3. В 1929 г. Х. А. начала работу над книгой о Рахель Фарнхаген, опубликованной впервые после Второй мировой войны на английском языке: Rahel Varnhagen. The Life of a Jewess. London, 1958, после чего опубликованной на немецком: Rahel Varnhagen. Lebensgeschichte einer deutschen Jüdin aus der Romantik. München, 1959.

Рахель Фарнхаген (1771–1833) – немецкая писательница еврейского происхождения, на протяжении многих лет ее салон в Берлине был местом встречи романтиков и, позже, поэтов движения «Молодая Германия». Ее переписка и воспоминания являются важнейшими документами позднего периода романтизма.

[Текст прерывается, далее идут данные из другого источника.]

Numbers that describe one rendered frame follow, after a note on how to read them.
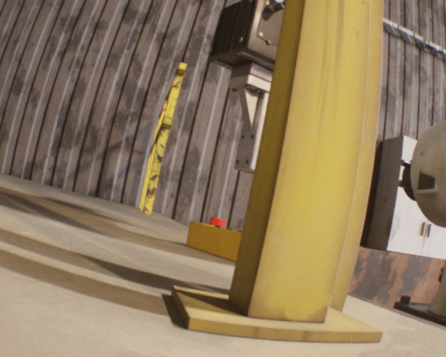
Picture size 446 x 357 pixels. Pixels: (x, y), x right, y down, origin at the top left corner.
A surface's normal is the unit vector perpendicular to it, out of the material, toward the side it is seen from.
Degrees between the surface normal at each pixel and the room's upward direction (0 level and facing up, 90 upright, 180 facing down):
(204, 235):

4. Ханна Арендт Карлу Ясперсу 24 февраля 1929

Уважаемый господин Профессор!

Прошу простить меня, что благодарю Вас за Вашу отзывчивость только теперь. Я надеялась сразу же сообщить Вам, что стало с моей заявкой. Но ответ от упомянутого господина, к сожалению, до сих пор так и не пришел.

Работу об Августине я надеюсь закончить к началу апреля. Я ознакомилась с еще несколькими работами, посвященными этой теме и неизвестными мне до сих пор, в первую очередь – истолкование Книги Бытия1. Из-за этого работа занимает больше времени, чем я предполагала.

С благодарностью и уважением

Ваша

Ханна Арендт


1. Августин: О Книге Бытия.

5. Ханна Арендт Карлу ЯсперсуНойбабельсберг, 13 июня 1929

Уважаемый господин Профессор,

простите, что вопреки всем договоренностям, второй, улучшенный вариант моей работы оказался у Вас только теперь. О главной причине такой задержки Вы уже, конечно, слышали от Бенно фон Визе1. Четыре недели назад я вышла замуж. Я надеюсь, Вы поймете, почему я сама не сообщила Вам этого раньше: я была так обременена незавершенной работой и не хотела встречаться с Вами лично до тех пор, пока не выполню все свои рабочие обязанности. Теперь все они выполнены. Существенно изменены с. 36–65, 99–110, 119–121. Цель первых изменений была в уточнении понятия memoria [памяти], уже упомянутого в первом варианте текста, но так и не рассмотренного в его первичном значении. Фрагменты о facere [созидании] и сущностной отчужденности человека в мире (с. 52) были уточнены и дополнены. Третью часть я не расширила, как предполагала раньше, но, за исключением некоторых отрывков, переписала заново. Историческую справку, которая во многих местах прерывала текст, следуя Вашему совету, я оставила в дополнениях к некоторым главам. Примечания и цитаты еще раз полностью сверены по Миню2 и Венскому изданию3. В сложных случаях (за единственным исключением: ч. 2, прим. 116) я отдавала предпочтение Венскому изданию. В отправленном экземпляре примечания помещены в самый конец текста, однако это не означает, что в книге они будут помещены там же, напротив, они должны быть помещены в конце каждой страницы. Примечания отделены ради удобства наборщика.